→ Problem:
All lines below containing "target" are to be listed.
== Material supplied
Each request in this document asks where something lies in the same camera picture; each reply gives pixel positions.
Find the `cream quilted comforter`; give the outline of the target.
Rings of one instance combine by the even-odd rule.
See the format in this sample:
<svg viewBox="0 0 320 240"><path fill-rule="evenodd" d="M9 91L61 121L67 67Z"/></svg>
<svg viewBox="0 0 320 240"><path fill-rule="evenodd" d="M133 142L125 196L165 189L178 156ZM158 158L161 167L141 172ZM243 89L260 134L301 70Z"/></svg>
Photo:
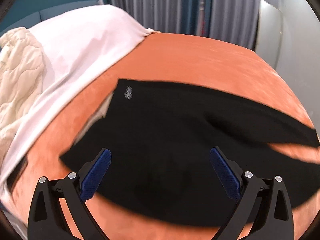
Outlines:
<svg viewBox="0 0 320 240"><path fill-rule="evenodd" d="M1 36L1 157L42 94L45 63L40 42L25 27Z"/></svg>

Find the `black pants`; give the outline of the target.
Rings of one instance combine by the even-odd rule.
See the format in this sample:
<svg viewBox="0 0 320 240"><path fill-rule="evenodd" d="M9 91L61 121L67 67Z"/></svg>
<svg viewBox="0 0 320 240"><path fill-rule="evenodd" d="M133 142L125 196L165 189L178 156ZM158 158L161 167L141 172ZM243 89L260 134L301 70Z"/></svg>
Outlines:
<svg viewBox="0 0 320 240"><path fill-rule="evenodd" d="M170 82L119 80L106 112L61 156L78 171L107 148L111 165L98 192L146 216L221 226L235 202L209 161L210 150L260 178L284 179L298 207L319 189L319 166L271 143L317 148L316 131L266 105L219 90Z"/></svg>

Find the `grey blue curtain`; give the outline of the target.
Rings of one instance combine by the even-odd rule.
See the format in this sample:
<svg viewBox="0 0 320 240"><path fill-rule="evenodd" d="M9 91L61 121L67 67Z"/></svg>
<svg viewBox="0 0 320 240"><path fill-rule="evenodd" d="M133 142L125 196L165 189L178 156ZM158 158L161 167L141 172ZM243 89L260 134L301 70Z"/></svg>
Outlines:
<svg viewBox="0 0 320 240"><path fill-rule="evenodd" d="M146 28L253 48L259 0L110 0Z"/></svg>

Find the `orange bed cover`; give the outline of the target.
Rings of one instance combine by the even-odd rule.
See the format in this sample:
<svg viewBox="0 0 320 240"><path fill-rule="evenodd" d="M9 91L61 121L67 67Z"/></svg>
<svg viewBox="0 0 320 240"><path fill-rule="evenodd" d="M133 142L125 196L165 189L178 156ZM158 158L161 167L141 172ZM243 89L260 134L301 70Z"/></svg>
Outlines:
<svg viewBox="0 0 320 240"><path fill-rule="evenodd" d="M231 43L181 34L151 34L131 53L83 89L43 131L27 153L28 164L12 189L15 215L27 224L38 179L64 178L69 169L59 156L116 87L118 79L190 83L258 101L313 126L285 81L255 52ZM211 239L218 228L178 226L127 211L100 195L87 202L111 239ZM295 239L319 211L319 190L293 210Z"/></svg>

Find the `white sheet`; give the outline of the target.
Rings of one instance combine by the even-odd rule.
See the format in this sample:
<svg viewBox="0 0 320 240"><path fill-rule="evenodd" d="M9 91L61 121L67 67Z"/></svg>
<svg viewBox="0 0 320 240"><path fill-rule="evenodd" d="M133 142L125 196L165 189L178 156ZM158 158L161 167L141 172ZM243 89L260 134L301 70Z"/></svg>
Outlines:
<svg viewBox="0 0 320 240"><path fill-rule="evenodd" d="M1 157L1 194L7 194L8 176L61 109L153 33L112 5L71 10L26 29L42 46L42 94Z"/></svg>

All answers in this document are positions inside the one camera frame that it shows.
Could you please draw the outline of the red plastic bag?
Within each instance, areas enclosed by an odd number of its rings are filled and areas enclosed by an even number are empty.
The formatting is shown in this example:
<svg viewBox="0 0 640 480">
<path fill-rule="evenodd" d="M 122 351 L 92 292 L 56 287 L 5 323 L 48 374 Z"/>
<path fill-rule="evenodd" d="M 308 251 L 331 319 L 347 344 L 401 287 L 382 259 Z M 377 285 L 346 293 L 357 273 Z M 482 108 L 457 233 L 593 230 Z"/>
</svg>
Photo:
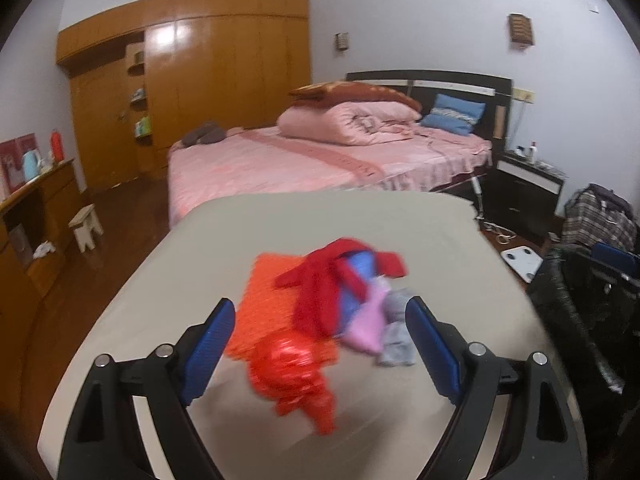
====
→ Response below:
Find the `cream quilted comforter`; give the outline of the target.
Find the `black pants`; give the outline of the target.
Find the `grey blue curtain`; give the outline of the target.
Find the `orange bed cover`; give the outline of the target.
Find the `white sheet`; give the outline of the target.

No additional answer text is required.